In an exemplary embodiment of the present disclosure, in response to a task to be executed issued by a task scheduling center in a distributed task scheduling platform, invoking an execution result asynchronous reporting function, including: responding to a task to be executed issued by a task scheduling center in a distributed task scheduling platform, and determining task execution time required by executing the task to be executed; judging whether the task execution time is longer than the preset task result waiting time set by the task scheduling center; and when the task execution time is determined to be longer than the preset task result waiting time, calling an execution result asynchronous reporting function.
In one exemplary embodiment of the present disclosure, invoking an execution result asynchronous reporting function includes: calling a byte code editing class library in the task executor, and defining byte codes to be compiled corresponding to the execution result asynchronous reporting function based on the byte code editing class library; loading a Java virtual machine, compiling the byte code to be compiled based on the Java virtual machine to obtain the execution result asynchronous reporting function, and integrating the execution result asynchronous reporting function into a function library of the task executor; and calling the execution result asynchronous reporting function from the function library.
In an exemplary embodiment of the present disclosure, determining a task execution time required to execute the task to be executed includes: decomposing the task to be executed to obtain a subtask to be executed included in the task to be executed; wherein, the task to be executed at least comprises one subtask to be executed; generating a task attribute label corresponding to the subtask to be executed according to the target computing power resource type and the target computing power demand capability required by the subtask to be executed; distributing a target task execution node for a subtask to be executed from current computing power nodes in the task executor based on the task attribute label, and acquiring the current computing power resource type and the current computing power supply capability of the target task execution node; and determining task execution time required for executing the task to be executed according to the current computing power resource type, the current computing power supply capacity, the target computing power resource type and the target computing power demand capacity.

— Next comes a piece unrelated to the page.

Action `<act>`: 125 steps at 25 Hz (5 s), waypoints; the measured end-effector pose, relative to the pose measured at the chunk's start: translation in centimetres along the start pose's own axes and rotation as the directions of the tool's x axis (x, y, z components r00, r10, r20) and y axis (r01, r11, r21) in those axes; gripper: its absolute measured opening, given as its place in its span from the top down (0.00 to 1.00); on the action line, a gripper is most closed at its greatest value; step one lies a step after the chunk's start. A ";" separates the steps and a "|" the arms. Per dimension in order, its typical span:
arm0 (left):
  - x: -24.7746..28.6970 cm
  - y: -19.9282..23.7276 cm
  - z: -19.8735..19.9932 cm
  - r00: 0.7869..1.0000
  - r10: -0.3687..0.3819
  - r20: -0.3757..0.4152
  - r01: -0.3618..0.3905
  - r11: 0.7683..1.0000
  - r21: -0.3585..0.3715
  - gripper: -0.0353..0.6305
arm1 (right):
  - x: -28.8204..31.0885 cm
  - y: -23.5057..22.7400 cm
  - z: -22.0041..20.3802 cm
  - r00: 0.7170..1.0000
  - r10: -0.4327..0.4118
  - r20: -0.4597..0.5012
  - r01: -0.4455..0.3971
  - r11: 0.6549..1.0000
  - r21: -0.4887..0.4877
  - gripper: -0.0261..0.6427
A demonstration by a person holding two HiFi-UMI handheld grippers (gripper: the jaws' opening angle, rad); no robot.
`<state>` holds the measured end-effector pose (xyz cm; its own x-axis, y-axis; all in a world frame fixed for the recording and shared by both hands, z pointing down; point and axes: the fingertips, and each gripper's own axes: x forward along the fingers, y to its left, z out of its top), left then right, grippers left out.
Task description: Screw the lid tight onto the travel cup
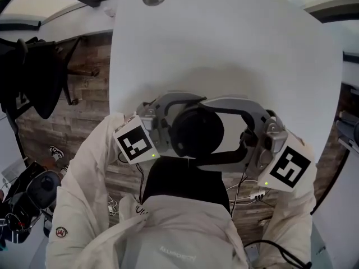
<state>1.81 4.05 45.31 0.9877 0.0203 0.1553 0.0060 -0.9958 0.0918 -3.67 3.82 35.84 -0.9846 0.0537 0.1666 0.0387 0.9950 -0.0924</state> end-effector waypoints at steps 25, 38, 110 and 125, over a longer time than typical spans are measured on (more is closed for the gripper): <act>1.0 2.2 -0.3 0.796 0.604 -0.043 -0.606 0.793 -0.066 0.35 | -3.0 -1.4 -0.1 0.380 -0.924 0.046 0.899 0.381 0.215 0.37; 0.6 1.0 0.3 0.975 0.222 0.024 -0.222 0.975 -0.003 0.35 | -3.5 0.1 0.8 0.941 -0.326 0.092 0.322 0.945 0.059 0.37; 0.4 2.1 0.1 0.891 0.453 0.008 -0.453 0.891 0.000 0.35 | -1.6 -0.5 -0.7 0.730 -0.677 0.100 0.659 0.735 0.160 0.36; 0.6 2.3 0.1 0.872 0.489 -0.013 -0.488 0.872 0.025 0.35 | -1.7 -0.2 -0.9 0.696 -0.710 0.109 0.693 0.703 0.158 0.36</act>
<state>2.47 1.81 45.48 0.8625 -0.4678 0.1930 -0.4731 -0.8808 -0.0203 -1.82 3.58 36.41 -0.7311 -0.6782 0.0750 -0.6821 0.7237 -0.1047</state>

In one exemplary embodiment of the present disclosure, determining a task execution time required to execute the task to be executed according to the current computing power resource type, the current computing power supply capability, the target computing power resource type, and the target computing power demand capability includes: inputting the current computing power resource type, the current computing power supply capacity, the target computing power resource type and the target computing power demand capacity into a preset time prediction model to obtain a time prediction result; and determining task execution time required by executing the task to be executed according to the time prediction result.
In an exemplary embodiment of the present disclosure, executing the task to be executed to obtain a task execution result includes: issuing a subtask to be executed in the subtask to be executed to a target task execution node corresponding to the subtask to be executed, and executing the subtask to be executed through the target task execution node to obtain a task execution result.
In an exemplary embodiment of the present disclosure, executing the subtasks to be executed to obtain a task execution result includes: acquiring task execution codes corresponding to the subtasks to be executed, and determining a container generation script required by executing the task execution codes according to the current code category of the task execution codes; executing the container generation script to obtain a container task mirror image corresponding to the task execution code, and submitting the container task mirror image to a container orchestration engine; and calling a task execution tool required for scheduling and executing the container task mirror image according to the current task category of the subtask to be executed by the container orchestration engine, and executing the container task mirror image by the task execution tool to obtain the task execution result.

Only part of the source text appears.